Sunday, October 19, 2014

Counting emotions as lessons learned.

Seventeen years into mothering my amazing trio, we have faced more surgeries than I would have ever imagined. For children with Cerebral Palsy, most surgeries are needs but are not life or death situations. And yet, because of the fragility resulting from being born premature, no surgery is without risk.

We began walking this stressful road of surgeries around the trio's first birthday when Benjamin had eye surgery to correct his strabismus (crossing eyes). When he turned three we had to face it again:

May 10, 2000 -- "Today Benjamin's x-rays showed no signs of change in  his hips. This is both good and bad news however. It is GREAT that they haven't gotten any worse. BUT we've really been treating him aggressively and we were hoping for an improvement. Since there was none, the doctor wants to consider surgery to release the tendons (loosen the muscles) in an effort to allow that hip joint to develop better. This surgery.....would require this increasingly active three-year-old to be in a hip and leg cast for 6-8 weeks, which would set him back in his walking, and possibly frustrate him terribly!...there is no clear answer if we SHOULD or SHOULD NOT do the surgery. Please pray that we will have an answer as to which direction to take."




Oh mercy, this 31 Day Writing Challenge is testing my resolve to finish what I start. I love looking through old pictures and I love reminiscing about the sweet things my beautiful trio have done over the years.

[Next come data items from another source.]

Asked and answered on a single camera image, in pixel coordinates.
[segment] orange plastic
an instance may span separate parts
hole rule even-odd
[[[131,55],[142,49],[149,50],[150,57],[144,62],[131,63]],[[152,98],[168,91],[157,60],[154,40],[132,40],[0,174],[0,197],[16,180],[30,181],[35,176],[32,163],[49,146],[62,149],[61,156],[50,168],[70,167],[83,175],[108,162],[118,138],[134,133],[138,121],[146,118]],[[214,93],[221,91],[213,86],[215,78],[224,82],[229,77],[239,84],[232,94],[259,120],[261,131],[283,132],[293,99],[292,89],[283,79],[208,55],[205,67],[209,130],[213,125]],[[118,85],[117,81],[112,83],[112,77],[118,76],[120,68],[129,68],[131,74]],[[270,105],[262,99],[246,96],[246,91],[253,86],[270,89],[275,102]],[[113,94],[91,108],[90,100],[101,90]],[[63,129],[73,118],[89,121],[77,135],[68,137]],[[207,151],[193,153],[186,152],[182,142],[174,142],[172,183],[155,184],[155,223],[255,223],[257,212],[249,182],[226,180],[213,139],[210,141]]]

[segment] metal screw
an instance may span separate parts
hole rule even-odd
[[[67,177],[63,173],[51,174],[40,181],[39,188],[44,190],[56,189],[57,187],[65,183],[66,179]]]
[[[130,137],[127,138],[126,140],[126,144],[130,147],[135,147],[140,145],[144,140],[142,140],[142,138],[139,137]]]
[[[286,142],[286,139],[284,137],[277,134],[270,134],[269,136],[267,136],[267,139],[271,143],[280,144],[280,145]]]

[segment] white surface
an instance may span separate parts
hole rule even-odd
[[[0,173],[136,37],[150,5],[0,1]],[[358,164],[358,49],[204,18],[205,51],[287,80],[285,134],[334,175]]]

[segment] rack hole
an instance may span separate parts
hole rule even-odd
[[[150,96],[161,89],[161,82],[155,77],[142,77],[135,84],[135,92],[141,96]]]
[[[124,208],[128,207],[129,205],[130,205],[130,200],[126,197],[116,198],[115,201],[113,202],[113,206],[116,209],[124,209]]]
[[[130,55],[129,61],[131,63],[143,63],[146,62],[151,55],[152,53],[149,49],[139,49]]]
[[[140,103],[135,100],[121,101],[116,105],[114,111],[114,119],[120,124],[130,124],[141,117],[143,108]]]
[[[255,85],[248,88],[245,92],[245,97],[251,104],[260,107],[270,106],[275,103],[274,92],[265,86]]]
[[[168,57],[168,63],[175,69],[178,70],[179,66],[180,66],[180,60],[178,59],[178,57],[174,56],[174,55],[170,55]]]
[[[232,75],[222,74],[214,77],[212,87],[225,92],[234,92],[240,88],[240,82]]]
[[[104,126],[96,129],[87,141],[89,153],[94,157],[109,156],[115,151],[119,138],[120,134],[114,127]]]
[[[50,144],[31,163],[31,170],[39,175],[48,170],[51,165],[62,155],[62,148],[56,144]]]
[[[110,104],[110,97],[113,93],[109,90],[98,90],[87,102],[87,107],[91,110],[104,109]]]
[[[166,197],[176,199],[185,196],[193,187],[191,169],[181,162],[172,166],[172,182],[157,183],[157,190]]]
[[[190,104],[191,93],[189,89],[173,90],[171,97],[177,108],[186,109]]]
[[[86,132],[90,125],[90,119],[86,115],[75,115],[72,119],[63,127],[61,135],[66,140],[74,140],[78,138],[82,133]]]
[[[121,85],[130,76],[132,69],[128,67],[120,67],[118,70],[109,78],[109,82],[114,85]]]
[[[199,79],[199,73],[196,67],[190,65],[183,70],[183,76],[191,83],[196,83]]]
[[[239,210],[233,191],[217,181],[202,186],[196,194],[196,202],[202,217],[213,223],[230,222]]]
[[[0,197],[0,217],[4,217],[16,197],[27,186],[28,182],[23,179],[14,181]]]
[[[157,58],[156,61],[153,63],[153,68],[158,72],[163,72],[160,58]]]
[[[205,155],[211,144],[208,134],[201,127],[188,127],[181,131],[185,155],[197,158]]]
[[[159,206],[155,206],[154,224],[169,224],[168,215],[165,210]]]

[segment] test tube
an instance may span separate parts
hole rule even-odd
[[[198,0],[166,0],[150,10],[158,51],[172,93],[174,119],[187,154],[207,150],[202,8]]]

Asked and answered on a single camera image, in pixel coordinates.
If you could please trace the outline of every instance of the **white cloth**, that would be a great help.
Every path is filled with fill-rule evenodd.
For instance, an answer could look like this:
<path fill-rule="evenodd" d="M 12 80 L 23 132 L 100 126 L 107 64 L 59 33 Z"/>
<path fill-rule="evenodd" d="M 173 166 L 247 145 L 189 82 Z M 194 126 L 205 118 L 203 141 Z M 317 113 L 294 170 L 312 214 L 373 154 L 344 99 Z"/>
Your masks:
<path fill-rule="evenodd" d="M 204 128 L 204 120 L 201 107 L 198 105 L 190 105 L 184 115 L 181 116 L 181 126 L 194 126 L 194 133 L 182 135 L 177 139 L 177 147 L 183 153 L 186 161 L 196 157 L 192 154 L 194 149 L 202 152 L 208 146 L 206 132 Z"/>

But delving into the surgery-decision-making times physically hurts my heart.

Wade was in residency during these early days of our facing the challenges of special needs parenthood. Already in Orthopedics, we were both feeling strongly that he should specialize in pediatric orthopedics in order to help boys and girls like Benjamin and Mason. But with that calling, Wade was also feeling the stress of having to make decisions about his sons' treatment -- balancing doctor and daddy.

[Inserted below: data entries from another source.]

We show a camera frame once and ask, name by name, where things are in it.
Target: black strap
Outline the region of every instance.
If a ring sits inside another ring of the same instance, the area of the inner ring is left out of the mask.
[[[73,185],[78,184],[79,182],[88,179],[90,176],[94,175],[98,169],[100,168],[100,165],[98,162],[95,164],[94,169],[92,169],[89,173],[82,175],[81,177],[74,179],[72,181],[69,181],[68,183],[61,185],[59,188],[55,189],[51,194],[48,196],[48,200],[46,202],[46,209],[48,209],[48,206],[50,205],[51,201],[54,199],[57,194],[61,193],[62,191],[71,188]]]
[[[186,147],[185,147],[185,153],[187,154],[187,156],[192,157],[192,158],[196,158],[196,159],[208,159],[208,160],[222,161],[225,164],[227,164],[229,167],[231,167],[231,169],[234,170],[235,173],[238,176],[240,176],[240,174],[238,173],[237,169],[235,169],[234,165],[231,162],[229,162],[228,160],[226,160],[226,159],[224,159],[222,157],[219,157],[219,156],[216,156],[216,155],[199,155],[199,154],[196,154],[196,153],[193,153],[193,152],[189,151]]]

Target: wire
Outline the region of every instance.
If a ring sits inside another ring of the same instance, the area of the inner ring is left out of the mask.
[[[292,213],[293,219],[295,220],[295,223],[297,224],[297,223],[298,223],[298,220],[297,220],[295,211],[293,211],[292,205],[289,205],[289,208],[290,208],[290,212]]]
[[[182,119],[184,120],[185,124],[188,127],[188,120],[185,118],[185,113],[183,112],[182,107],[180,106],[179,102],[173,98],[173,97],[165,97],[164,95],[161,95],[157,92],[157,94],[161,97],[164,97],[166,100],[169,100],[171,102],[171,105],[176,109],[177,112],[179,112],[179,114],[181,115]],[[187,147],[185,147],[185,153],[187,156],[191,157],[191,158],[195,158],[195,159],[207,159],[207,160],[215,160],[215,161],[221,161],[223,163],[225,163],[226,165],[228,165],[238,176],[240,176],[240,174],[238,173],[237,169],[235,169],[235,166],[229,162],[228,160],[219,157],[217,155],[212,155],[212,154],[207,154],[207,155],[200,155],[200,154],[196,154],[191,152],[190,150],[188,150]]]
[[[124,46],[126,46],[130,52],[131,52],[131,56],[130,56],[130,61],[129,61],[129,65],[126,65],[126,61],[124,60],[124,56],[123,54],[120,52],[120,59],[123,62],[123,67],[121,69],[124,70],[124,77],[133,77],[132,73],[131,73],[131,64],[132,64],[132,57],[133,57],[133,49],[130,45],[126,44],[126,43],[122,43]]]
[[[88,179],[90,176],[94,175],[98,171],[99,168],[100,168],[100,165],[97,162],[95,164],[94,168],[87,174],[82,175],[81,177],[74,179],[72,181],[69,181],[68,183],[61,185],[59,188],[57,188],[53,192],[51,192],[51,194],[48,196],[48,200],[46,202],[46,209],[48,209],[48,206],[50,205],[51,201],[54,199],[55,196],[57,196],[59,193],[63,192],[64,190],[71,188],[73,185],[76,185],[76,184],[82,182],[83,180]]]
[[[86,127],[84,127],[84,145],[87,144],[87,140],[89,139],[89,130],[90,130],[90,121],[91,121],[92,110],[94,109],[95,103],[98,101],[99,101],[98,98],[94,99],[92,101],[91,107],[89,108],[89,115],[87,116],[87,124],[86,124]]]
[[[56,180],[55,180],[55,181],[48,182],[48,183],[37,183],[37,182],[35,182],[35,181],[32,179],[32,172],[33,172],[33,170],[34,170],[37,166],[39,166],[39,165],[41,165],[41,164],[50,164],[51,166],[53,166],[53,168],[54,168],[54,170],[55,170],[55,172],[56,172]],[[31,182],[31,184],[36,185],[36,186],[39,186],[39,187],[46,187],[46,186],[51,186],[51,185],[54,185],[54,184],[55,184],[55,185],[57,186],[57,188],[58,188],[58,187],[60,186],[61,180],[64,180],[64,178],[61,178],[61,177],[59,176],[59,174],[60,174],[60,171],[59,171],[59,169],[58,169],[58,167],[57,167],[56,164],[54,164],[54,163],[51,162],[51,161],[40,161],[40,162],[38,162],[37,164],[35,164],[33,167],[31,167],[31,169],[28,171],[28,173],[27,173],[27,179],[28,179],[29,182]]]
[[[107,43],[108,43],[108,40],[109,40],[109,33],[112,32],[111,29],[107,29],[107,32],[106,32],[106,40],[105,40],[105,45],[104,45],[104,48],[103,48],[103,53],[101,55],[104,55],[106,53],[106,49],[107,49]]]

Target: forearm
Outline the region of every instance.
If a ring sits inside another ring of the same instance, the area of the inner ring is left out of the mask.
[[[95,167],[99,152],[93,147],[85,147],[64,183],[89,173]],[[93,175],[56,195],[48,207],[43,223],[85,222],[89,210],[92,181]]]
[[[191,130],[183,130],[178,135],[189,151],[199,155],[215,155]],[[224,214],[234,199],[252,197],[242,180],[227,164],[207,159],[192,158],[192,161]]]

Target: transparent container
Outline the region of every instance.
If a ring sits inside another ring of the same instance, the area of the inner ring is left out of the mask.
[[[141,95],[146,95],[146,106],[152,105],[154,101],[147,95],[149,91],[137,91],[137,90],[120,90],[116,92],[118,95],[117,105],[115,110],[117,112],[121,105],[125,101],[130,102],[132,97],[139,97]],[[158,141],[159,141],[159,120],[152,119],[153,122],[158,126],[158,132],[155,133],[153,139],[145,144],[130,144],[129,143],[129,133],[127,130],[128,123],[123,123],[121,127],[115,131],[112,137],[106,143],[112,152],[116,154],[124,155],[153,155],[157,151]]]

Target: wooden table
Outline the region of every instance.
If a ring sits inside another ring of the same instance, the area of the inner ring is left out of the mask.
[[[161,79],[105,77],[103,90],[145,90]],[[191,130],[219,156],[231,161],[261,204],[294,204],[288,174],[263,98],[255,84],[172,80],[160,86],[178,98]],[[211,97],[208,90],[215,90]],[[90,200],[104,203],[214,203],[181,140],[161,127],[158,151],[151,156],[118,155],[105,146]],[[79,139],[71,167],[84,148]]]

Decisions concerning Cerebral Palsy are rarely clear-cut. Will this surgery improve the child's chances of walking? Or if they walk will the surgery improve their gait? Will the surgery prevent painful joints later in life?

What surgeries for children with Cerebral Palsy can NOT do, is cure Cerebral Palsy. So no surgery is a "fix" -- every surgery is just a help. This can be hard for the patient, hard for the Mommy and hard for the Doctor/Daddy.

This three-year-old surgery was simply being done to try desperately to prevent another bigger surgery down the road -- or in Benjamin's case to stave off the surgery for as long as possible. (More on this in a later post.)

As painful, stressful and hard as every single decision has been in terms of Benjamin and Mason's care, I choose not to count the tears, not to count the heartache. No. Today I know that what counts, what really counts, is that my wonderful Wade has taken every thing he has learned in our decision-making processes and allowed that -- the tears, the recovery process, the outcomes -- to color his role as a pediatric orthopedic surgeon for children with Cerebral Palsy.